Interview | Pronab Sen on Why 2017-18 Jobs Data Are Comparable With Previous Years

"I think the fact that the whole [NSSO] exercise began with a fundamental premise of keeping it comparable, that has been forgotten."

The fierce debate over India’s unemployment figures came to a head last week, when a jobs data report by the National Sample Survey Office (NSSO) was finally made public. This report has been a source of contention ever since two members of the National Statistical Commission (NSC)  resigned allegedly because its release was delayed by the Narendra Modi government.

In an interview with The Wire’s Kabir Agarwal and Anuj Srivas, India’s former chief statistician Pronab Sen talks on the comparability controversy, the changes in the survey’s methodology and the state of unemployment data.

Edited excerpts:

The NSSO’s periodic labour force survey (PLFS) report was finally released recently. Its findings have sparked controversy, over whether unemployment is really at a 45-year high. There have been a host of issues raised, by people within and outside the government, over whether the data is actually comparable to past NSSO surveys, because of changes in underlying methodology…

The problem is that most of the people who have raised these issues, particularly in the government, none of them are specialists. I don’t think any of them even have a nodding acquaintance with statistics.

It is only yesterday [May 31, 2019] that the chief statistician said something. Let me address what he said.

He identified two issues. One issue is that because of changes in stratification, the matrix will be different. And that is absolutely right – because in the matrix, you are talking about all these stratification levels.

But what he did not mention, however, is that this does not affect the national-level and state-level estimates in any manner or form.

The second issue is that of the repeat visits [revisiting samples], which can influence responses. Now, this reflects a lack of understanding of the way the annual survey estimate is conducted. In the annual one, there is no repeat. It’s only that in the quarterly that repeats happen and nobody is saying that is comparable.

How do we reconcile these opposing views then, especially those expressed by former members of the National Statistical Commission, who say the data are comparable

When we decided to do the annual survey, the one fundamental principle was that the annual estimates must be comparable to all previous quinquennial ones. That was a fundamental, guiding principle for the design of the survey.

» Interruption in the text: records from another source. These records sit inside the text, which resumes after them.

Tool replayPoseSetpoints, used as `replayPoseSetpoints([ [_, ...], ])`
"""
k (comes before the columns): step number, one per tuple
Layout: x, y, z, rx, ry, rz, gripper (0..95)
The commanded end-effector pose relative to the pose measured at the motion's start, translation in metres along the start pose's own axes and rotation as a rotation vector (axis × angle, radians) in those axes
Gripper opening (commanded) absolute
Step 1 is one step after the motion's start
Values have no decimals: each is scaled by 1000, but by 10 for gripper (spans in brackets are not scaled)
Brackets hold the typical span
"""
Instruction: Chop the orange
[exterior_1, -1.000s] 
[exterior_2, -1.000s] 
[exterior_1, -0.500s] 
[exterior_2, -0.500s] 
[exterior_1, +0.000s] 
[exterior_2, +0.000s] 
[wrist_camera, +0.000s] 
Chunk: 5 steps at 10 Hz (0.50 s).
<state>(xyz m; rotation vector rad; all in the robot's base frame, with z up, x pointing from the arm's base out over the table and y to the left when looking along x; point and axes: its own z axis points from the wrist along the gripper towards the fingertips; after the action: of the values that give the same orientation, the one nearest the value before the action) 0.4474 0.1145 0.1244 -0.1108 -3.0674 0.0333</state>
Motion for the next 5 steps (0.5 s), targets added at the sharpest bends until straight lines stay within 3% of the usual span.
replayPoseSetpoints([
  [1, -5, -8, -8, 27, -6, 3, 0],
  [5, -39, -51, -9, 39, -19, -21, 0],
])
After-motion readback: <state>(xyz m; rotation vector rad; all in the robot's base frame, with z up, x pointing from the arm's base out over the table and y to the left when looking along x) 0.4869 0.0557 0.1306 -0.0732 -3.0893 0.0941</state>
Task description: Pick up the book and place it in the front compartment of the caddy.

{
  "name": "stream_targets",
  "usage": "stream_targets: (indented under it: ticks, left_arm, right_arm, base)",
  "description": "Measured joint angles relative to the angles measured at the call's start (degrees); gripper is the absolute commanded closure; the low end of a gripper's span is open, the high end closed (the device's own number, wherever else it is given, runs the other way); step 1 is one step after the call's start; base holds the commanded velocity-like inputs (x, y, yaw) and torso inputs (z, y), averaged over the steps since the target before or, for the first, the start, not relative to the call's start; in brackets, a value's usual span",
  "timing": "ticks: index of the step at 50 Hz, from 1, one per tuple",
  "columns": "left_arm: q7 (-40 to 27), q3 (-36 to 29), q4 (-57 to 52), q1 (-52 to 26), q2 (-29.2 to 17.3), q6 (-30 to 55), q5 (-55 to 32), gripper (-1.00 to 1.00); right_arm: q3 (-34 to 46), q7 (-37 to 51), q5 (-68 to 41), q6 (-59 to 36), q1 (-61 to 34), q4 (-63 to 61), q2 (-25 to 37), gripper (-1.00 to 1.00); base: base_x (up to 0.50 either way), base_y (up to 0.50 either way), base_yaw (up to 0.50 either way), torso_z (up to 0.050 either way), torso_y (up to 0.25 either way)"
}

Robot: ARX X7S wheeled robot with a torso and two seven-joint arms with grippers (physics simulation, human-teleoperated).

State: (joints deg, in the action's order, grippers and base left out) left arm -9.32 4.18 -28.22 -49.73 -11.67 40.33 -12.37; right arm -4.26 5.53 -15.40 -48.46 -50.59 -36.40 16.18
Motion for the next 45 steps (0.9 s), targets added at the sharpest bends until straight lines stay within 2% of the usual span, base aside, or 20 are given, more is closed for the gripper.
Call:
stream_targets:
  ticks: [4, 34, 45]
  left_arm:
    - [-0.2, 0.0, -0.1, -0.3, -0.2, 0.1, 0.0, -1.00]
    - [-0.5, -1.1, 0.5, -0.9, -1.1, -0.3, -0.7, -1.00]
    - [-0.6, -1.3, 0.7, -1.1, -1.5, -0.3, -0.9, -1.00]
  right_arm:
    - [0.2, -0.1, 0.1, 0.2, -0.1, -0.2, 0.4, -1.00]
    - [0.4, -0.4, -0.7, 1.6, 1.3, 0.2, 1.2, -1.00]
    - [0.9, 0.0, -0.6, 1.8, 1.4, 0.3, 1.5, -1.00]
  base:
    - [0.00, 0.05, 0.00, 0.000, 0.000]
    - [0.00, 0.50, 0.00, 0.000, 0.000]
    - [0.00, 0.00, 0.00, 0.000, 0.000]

It’s being said that because you are revisiting a household, that changes the nature of the response. Which is true. But that is true only of the quarterly estimates, not annual estimates. Because annual estimate is always and only based on the first visit, so there is no danger of contamination.

The second point that has been raised is the nature of stratification. You have to understand what stratification does and why it is done. Stratification is the manner in which you divide the data into finer divisions.

You start with the country, the sample has to be nationally representative. Then the first stratification is state and second level may be the district. That allows you to get state-level estimates and district-level estimates.

The next level, or third level, is where the differences started. Which is, that earlier it used to be by expenditure groups – low, middle and high expenditure groups. Because the number of people in high expenditure groups were relatively few – compared to low and middle – there was an oversampling that was done there, otherwise you could not get enough data points.

This time around however, stratification is by education status.

What are the positives and negatives of having changed the method of stratification?

The first [stratification in earlier NSSO surveys] allows you to assess unemployment and employment of what are essentially income groups – the poor, middle class and the rich.

The second will not allow you to do it by income groups with the same accuracy, but by education status.

Pronab Sen. Credit: International Growth Centre website

The basic idea is that it is necessary to distinguish people who are educated up to the school level and post-school level. So you are really trying to hone in on educated unemployment. Earlier, you weren’t getting that again because post-school group was a relatively small group and thus the measurement would not have been robust.

Here again, at the post-school level, because you are over-sampling, you get robustness. But that comes only at that level of disaggregation. Above that, whether you are talking about the district estimate or the state estimate or at the national level, the stratification has no effect.

The whole idea was that in urban India, the education levels were going up rapidly. So you are really trying to focus in on educated unemployment.

We needed to know what would happen to educated people, particularly in urban areas. So the bulk of the stratification happens in urban areas, where education levels are high. In the lower education levels, the kind of activities people do are fairly limited – a very large proportion of them are casual workers, unskilled workers.

But amongst the educated, there will be a wide range of skills that are available, and therefore a wide range of work patterns.

Because the focus was on what was happening to employment as education levels went up, this stratification was done.

So when we speak about annual unemployment rate of 6.1% in 2017-2018, and compare it to unemployment recorded in the past, the changes in the stratification for the most recent round do not affect comparability?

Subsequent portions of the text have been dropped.